Aim of the task:
From the first line of the data below, repeat each line exactly until you reach the line with "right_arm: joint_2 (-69"; include that line too.

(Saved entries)
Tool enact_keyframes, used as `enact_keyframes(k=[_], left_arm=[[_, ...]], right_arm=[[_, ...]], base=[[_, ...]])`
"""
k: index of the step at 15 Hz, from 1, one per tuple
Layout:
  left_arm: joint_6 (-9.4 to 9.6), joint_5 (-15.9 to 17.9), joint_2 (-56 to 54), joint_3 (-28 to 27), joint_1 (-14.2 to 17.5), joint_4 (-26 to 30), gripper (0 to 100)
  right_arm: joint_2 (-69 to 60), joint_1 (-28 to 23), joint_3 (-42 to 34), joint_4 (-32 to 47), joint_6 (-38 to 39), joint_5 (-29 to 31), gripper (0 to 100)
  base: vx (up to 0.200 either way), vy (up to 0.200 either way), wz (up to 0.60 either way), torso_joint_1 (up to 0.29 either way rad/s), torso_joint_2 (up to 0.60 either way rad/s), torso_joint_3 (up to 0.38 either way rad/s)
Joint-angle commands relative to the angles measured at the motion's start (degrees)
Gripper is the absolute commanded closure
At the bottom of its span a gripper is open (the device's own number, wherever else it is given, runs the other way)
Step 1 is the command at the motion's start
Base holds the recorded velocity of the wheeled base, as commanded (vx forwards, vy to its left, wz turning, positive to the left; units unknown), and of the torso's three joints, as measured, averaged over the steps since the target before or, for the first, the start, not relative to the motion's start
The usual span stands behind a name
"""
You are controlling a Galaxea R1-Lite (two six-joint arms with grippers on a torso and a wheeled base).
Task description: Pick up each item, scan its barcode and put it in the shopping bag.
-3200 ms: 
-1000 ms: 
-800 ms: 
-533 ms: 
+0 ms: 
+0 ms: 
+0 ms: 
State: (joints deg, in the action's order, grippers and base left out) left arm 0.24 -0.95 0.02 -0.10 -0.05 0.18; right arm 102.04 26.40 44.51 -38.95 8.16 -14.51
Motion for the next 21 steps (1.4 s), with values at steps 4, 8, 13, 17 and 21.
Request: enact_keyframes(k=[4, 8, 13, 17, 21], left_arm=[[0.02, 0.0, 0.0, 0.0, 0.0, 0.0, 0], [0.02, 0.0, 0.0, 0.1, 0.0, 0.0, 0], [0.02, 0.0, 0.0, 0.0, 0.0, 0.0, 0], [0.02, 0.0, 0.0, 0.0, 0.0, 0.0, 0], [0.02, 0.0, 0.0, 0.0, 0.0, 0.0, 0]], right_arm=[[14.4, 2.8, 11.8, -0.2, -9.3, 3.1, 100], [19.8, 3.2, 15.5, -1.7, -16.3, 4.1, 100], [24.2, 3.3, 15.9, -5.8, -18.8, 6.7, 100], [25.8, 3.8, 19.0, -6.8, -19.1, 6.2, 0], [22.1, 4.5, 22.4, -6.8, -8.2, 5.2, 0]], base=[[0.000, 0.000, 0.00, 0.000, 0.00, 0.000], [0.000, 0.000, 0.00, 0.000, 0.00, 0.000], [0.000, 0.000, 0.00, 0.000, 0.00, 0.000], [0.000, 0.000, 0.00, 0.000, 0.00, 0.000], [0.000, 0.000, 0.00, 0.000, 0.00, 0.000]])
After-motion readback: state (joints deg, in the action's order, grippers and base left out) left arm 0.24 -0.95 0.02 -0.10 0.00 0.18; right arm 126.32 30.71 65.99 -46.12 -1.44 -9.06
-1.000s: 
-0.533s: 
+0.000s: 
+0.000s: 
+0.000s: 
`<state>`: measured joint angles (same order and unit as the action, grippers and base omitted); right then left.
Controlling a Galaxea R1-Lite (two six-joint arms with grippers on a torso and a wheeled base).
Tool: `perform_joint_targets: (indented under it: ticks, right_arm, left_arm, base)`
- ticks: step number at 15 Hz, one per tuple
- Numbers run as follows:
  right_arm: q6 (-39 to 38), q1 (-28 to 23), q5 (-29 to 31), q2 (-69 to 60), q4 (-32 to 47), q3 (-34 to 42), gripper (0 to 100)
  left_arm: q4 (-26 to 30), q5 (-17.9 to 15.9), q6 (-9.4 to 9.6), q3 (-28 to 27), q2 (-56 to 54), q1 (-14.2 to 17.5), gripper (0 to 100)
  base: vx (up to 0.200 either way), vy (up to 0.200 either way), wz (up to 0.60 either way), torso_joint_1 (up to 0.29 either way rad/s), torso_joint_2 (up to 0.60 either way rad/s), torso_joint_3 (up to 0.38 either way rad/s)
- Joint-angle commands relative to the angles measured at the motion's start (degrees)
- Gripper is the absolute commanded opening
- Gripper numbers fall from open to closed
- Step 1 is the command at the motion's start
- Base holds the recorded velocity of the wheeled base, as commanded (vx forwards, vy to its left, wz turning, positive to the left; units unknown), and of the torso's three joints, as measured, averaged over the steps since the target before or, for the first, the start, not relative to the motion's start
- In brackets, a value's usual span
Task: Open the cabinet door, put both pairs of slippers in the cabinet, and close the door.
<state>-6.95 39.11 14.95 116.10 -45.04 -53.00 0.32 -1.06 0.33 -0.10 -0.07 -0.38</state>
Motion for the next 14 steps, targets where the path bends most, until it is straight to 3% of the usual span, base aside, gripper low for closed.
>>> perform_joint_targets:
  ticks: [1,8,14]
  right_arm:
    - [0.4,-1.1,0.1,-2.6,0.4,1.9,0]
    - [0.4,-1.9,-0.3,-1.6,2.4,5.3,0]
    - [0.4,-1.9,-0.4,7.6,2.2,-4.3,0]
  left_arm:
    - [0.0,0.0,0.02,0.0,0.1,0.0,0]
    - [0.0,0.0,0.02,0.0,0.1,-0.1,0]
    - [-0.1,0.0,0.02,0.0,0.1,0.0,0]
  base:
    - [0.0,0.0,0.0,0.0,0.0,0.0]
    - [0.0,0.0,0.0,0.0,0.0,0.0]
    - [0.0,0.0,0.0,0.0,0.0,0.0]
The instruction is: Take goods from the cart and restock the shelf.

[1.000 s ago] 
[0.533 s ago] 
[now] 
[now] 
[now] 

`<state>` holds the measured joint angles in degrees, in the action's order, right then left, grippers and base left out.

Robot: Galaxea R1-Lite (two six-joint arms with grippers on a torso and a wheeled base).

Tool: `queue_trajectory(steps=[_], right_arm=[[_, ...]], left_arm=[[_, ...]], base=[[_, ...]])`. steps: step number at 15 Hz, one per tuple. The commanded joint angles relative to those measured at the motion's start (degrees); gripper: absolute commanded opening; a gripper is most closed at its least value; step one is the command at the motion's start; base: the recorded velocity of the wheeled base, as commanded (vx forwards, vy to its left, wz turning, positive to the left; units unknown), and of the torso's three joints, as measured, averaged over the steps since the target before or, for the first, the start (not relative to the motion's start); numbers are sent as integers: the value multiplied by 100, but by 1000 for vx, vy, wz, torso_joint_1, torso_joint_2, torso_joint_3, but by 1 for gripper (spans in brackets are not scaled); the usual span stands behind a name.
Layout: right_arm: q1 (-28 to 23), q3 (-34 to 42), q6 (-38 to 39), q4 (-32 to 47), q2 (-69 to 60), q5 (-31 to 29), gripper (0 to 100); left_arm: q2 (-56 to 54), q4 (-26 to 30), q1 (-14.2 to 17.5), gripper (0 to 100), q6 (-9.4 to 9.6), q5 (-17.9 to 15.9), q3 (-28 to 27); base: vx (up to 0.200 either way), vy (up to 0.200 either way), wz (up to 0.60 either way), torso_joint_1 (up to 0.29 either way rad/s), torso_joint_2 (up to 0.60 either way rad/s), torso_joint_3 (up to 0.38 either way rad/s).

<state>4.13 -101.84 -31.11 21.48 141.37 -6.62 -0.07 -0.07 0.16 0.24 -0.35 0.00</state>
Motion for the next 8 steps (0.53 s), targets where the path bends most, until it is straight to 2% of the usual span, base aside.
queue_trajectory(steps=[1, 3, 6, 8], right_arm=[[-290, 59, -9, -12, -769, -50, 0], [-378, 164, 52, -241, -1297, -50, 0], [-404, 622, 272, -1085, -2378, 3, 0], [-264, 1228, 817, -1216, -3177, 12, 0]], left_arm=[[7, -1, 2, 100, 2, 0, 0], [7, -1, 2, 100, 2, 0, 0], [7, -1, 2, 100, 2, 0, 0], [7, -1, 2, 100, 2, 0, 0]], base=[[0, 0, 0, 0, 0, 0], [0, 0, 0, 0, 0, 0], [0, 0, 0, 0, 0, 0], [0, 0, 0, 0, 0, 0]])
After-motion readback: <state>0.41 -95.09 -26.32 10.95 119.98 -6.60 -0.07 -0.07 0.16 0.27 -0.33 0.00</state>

Answer box:
Tool enact_keyframes, used as `enact_keyframes(k=[_], left_arm=[[_, ...]], right_arm=[[_, ...]], base=[[_, ...]])`
"""
k: index of the step at 15 Hz, from 1, one per tuple
Layout:
  left_arm: joint_6 (-9.4 to 9.6), joint_5 (-15.9 to 17.9), joint_2 (-56 to 54), joint_3 (-28 to 27), joint_1 (-14.2 to 17.5), joint_4 (-26 to 30), gripper (0 to 100)
  right_arm: joint_2 (-69 to 60), joint_1 (-28 to 23), joint_3 (-42 to 34), joint_4 (-32 to 47), joint_6 (-38 to 39), joint_5 (-29 to 31), gripper (0 to 100)

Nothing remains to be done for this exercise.